As a chef, you have spanned a vast array of mediums including your YouTube page which just hit the 4 million mark, a former Food Editor for Canada’s #1 food/lifestyle magazine, writing and hosting a show on SiriusXM called Devour and I hear there is a cookbook on the way in 2018, do you have one medium you love or do you enjoy all of it and why?

  • That's like asking me which one of my kids I love the most. At the end of the day they all revolve around my true passion which is food. Whether it's talking about it, educating or informing folks, or just being enthusiastic about my own personal culinary adventures it all scratches the same itch. The radio show on SiriusXM is certainly a new venture for me which I'm enjoying immensely. It's allowing me to talk to some incredible people in the food space that otherwise I perhaps may not have access to. Also the medium of radio allows for a much more comfortable interview because you remove the element and distraction of physical appearance. And because I often record theinterviews from my home I can be enjoying a glass of wine in my underwear during the chat. But don't tell anyone that.

When did you know being a chef was your passion?

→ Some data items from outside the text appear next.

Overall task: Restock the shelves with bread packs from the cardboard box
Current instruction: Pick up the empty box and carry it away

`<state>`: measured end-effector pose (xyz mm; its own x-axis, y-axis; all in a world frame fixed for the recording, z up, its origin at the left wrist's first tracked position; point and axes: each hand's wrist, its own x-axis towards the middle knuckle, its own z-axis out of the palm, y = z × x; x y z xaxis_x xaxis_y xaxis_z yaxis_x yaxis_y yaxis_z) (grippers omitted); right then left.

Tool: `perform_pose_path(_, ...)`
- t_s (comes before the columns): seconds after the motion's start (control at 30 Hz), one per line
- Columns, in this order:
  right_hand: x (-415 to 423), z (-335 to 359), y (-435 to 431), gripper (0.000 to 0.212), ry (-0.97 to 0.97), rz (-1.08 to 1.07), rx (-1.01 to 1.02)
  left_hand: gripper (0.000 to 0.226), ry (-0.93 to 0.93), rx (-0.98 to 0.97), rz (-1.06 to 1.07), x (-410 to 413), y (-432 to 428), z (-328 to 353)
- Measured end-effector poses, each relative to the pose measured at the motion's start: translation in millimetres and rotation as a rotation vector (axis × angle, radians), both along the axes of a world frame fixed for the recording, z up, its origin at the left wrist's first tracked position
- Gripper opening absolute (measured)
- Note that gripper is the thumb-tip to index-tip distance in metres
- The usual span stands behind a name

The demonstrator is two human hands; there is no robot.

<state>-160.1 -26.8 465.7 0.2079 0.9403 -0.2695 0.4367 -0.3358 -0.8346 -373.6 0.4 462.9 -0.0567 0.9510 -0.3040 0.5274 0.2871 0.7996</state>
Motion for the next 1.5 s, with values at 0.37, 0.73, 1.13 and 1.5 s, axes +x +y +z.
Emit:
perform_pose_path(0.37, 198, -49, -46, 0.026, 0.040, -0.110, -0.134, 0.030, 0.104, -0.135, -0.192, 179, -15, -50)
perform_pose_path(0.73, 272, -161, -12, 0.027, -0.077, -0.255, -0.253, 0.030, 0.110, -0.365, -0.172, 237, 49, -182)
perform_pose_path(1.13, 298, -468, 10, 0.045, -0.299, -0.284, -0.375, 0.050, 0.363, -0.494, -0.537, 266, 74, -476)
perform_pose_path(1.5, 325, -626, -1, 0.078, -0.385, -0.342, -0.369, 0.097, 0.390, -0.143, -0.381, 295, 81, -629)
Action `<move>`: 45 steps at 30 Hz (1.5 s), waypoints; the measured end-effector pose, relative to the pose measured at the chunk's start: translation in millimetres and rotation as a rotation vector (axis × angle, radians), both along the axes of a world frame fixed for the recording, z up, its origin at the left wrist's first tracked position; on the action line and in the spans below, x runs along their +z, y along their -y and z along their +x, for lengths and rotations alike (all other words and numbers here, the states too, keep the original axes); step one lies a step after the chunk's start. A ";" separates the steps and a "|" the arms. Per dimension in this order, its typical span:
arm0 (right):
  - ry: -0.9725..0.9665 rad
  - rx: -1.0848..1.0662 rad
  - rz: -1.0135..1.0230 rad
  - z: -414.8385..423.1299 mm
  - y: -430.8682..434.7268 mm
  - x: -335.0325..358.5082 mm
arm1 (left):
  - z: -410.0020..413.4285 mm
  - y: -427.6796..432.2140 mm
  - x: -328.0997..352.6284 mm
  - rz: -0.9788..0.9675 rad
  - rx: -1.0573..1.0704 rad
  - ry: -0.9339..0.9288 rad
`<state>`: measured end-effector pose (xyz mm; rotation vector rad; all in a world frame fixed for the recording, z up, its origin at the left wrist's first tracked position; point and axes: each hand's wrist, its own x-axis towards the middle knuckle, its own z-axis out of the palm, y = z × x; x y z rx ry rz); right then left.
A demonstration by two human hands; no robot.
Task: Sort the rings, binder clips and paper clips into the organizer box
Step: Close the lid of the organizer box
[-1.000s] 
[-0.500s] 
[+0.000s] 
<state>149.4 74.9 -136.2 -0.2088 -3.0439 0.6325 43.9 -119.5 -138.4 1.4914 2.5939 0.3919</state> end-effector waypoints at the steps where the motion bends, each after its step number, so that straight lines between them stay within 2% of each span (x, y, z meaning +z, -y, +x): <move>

  • When I left high school I had no idea what I wanted to do. Actually that's not true, I wanted to be an aeronautical engineer but there was no way I had the academic ability or patience for another 10 years of education. After travelling for a couple years throughout Southeast Asia I returned back to Australia and realized all the memories that were dear to me revolved around food. That was really the spark that fuelled the flame. It's been a long time since I've cooked in restaurants, and that is something I would never go back to. The idea of replicating the same dishes over and over again for nights on end is torture for me. What I do now allows me to constantly be creating new food ideas. And hat very much suits my child like attention span. 

You have two daughters, are they interested in what you do and how do share your passion for the kitchen with them? 

  • My two girls do get a kick out of what I do for a living. They enjoy watching me create a dish and then photograph it and then see it somewhere either online, in print or on TV. It's more about the idea of pointing to something and saying "daddy did that". I get a huge kick out of seeing my kids be proud of what I do. They're both highly creative souls so I often ask their opinion on different camera angles etc. when I'm shooting food. They both have keen artistic eyes.... 90% of the time I go with their recommendations.

For parents reading this, what tips do you have for getting our kiddos more involved in what they eat, how to prepare meals and how to expand their palettes?

  • As any parent reading this knows, kids do arrive on this planet with their own set of likes and dislikes. For that reason I don't force things on them too hard. A couple of things I found that work though is to get them involved in the cooking process. If they're somehow involved in making the dish I would say most of the time they'll at least try it. And that's the hardest part. I've also struck upon some success in wrapping a bit of a story around the food, telling them an interesting anecdote about the ingredients or where something came from. Their little eyes light up and all of a sudden they see more than just a strange plate of food in front of them.

If you could give advice to your pre-parent self, what would you tell him and why?


  • If I could give any advice to the younger me it would be to approach life fearlessly. I don't regret anything in life but I do recall some missed opportunities in all aspects where if I'd moved past my fears I may have achieved certain things earlier. When I have moments of self questioning nowadays I remind myself of when I was 14. I had a crush on a girl named Melissa... I was invisible to her. I found out many years later at a high school reunion she had a crush on me. It seems tall skinny insecure boys were her thing. I can't turn back the clock but I certainly apply this mantra to my life now. I'm still a human being and I have an ego and I suffer from various insecurities, but ultimately people are too busy thinking about themselves to really pay much attention to me. Keeping that in mind allows me to take risks that I didn't take as a younger me. 

Favorite meal you’ve ever had and why? 

  • I'm often asked what my favourite meal in life has been. For me for food really represents the coming together of people. It brings people around a table. I can't remember one specific meal but as kids, mom and dad would often take my two brothers and I down to the beach and we'd buy a whole whack of fish and chips and lay on a blanket. It wasn't about the food, but the food put us there, and it was a part of the experience. The seagulls would aggressively sweep in and pluck the morsels from the edge of the blanket triggering the three of us to scream in fear. Those memories to this day put a smile on my face and bring a happy tear to my eye. That's the real power of food, and why I do what I do.